Incident Report - Increased Latency on the Amino DHT

danieln · December 12, 2023, 2:46pm

TL;DR

Since 4 December, the ProbeLab team which monitors the IPFS network observed two major anomalies in Amino (The public IPFS DHT):
- A significant increase in the number of DHT Server nodes on the Amino IPFS network, which appear as offline nodes according to our crawler. The fact that those nodes are mostly offline, has a direct impact on the latency observed when publishing and fetching content from the network (see next plots). Source

Increased latency in publishing to the Amino (Source)

Increase latency in looking up records in Amino (source)

For the raw data from the latest crawl, see the latest report from the Nebula crawler
- This may degrade content and peer routing performance on the network.
We are investigating the cause of this. Upon initial investigation, it appears that this was the result of a merging of the Avail network with the Amino IPFS DHT.
We’re working together with the Avail team to mitigate this.

Background

There is more than one DHT

The Amino DHT used by IPFS and implemented in libp2p (in its various language implementations) is used for content (mapping CIDs → PeerIDs) and peer routing (mapping PeerIDs → IP addresses).

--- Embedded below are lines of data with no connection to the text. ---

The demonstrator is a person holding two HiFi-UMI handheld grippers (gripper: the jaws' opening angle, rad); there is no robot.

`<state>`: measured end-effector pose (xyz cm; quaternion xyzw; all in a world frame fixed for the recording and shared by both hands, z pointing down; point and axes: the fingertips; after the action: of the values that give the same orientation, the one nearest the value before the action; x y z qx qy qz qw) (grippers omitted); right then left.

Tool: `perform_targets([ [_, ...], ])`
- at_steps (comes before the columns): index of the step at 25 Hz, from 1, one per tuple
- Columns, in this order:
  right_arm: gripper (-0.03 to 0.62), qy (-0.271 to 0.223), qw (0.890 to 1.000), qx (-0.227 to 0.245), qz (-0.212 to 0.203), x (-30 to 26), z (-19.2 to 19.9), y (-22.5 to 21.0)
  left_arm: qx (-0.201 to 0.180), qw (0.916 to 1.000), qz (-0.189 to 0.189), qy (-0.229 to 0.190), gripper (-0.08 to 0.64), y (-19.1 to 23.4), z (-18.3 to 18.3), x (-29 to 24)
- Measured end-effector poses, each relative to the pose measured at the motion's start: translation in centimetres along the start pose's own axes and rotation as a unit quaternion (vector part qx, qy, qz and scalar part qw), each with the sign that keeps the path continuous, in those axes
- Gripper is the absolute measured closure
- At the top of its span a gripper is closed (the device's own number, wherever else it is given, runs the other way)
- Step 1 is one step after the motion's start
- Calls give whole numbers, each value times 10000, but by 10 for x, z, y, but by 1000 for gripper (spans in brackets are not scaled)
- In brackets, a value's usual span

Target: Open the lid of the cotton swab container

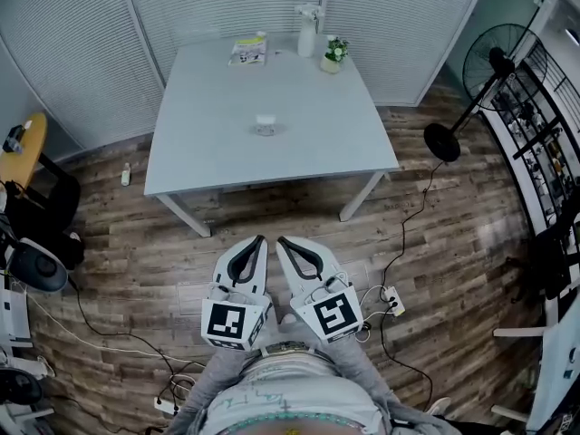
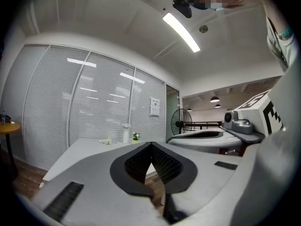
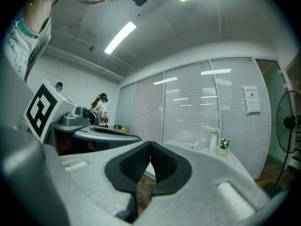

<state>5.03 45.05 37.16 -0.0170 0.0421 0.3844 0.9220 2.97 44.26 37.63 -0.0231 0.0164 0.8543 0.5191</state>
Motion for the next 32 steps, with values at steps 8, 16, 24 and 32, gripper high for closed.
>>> perform_targets([
  [8,592,-62,9993,-8,369,-60,-12,-46,6,9995,314,-74,561,44,-7,-62],
  [16,592,-27,9982,-105,591,-123,-16,-72,34,9985,552,-51,561,96,-8,-104],
  [24,592,-48,9973,-112,718,-173,-20,-75,34,9971,753,-27,561,136,-4,-122],
  [32,592,12,9967,-102,804,-198,-11,-72,88,9963,850,-15,561,162,3,-126],
])
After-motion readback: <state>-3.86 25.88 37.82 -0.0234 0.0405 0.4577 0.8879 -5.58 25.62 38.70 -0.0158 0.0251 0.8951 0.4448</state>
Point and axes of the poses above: the fingertips, and each gripper's own axes: x backward along the fingers, y to its left, z out of its underside, and after that the axes turned 5 degrees about -x, right-handed
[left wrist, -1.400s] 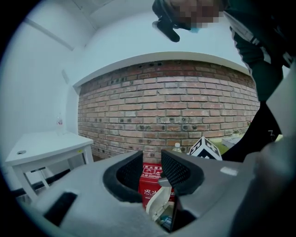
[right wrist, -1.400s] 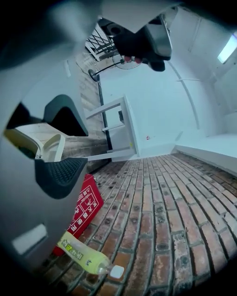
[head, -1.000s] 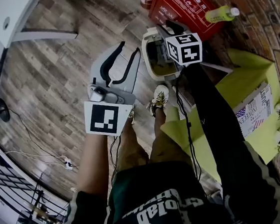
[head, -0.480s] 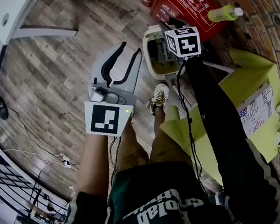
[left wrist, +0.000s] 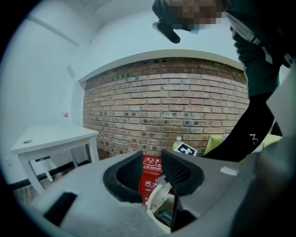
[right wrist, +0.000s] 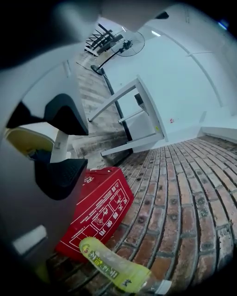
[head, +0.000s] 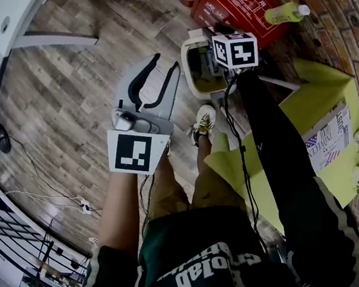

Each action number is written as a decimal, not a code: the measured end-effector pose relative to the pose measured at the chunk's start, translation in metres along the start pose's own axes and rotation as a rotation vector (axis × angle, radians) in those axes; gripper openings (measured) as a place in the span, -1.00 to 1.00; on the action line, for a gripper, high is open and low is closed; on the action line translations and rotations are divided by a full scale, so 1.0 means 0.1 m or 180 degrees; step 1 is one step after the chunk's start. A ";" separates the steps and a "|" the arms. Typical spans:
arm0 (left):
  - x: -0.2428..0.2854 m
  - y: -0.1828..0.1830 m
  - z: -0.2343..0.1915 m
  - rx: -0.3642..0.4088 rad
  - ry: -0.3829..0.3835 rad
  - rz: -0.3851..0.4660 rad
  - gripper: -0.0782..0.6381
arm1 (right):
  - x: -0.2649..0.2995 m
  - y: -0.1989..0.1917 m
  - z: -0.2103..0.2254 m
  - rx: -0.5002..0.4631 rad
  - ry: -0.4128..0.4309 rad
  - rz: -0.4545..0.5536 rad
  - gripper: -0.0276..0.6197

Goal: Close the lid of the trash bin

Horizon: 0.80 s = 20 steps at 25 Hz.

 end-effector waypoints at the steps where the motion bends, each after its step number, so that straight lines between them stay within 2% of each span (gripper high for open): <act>1: 0.00 -0.01 0.01 0.0003 -0.0002 -0.0004 -0.42 | -0.01 -0.02 -0.01 -0.0001 -0.0007 0.0008 -0.37; 12: -0.05 -0.08 0.13 0.0010 -0.0035 0.0021 -0.42 | -0.14 -0.26 -0.08 -0.0015 -0.0050 0.0018 -0.37; 20: -0.11 -0.09 0.24 0.0010 -0.0051 0.0040 -0.42 | -0.25 -0.59 -0.10 0.0026 -0.0044 -0.0102 -0.36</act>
Point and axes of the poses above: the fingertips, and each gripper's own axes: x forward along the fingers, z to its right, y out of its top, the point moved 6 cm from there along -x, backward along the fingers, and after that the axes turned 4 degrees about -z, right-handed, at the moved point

Peers in the DHT use protocol IDs to declare which network they are a part of, for example, IPFS nodes advertise –among other protocols like /ipfs/bitswap/1.2.0 – the following protocol ID: /ipfs/kad/1.0.0.

The versatility of this DHT implementation has lead many other decentralised networks to adopt this implementation. Typically, when a separate network adopts it, it should use a different protocol ID, e.g. /specialnetwork/kad/1.0.0

Merging of DHTs

Based on IPFS network crawls, it appears that the Avail Nodes are publishing the same Protocol IPFS Kademlia protocol ID. Although identical Protocol IDs aren’t enough to cause the two networks to merge (since nodes still need to discover each other), the networks do seem to in fact have merged.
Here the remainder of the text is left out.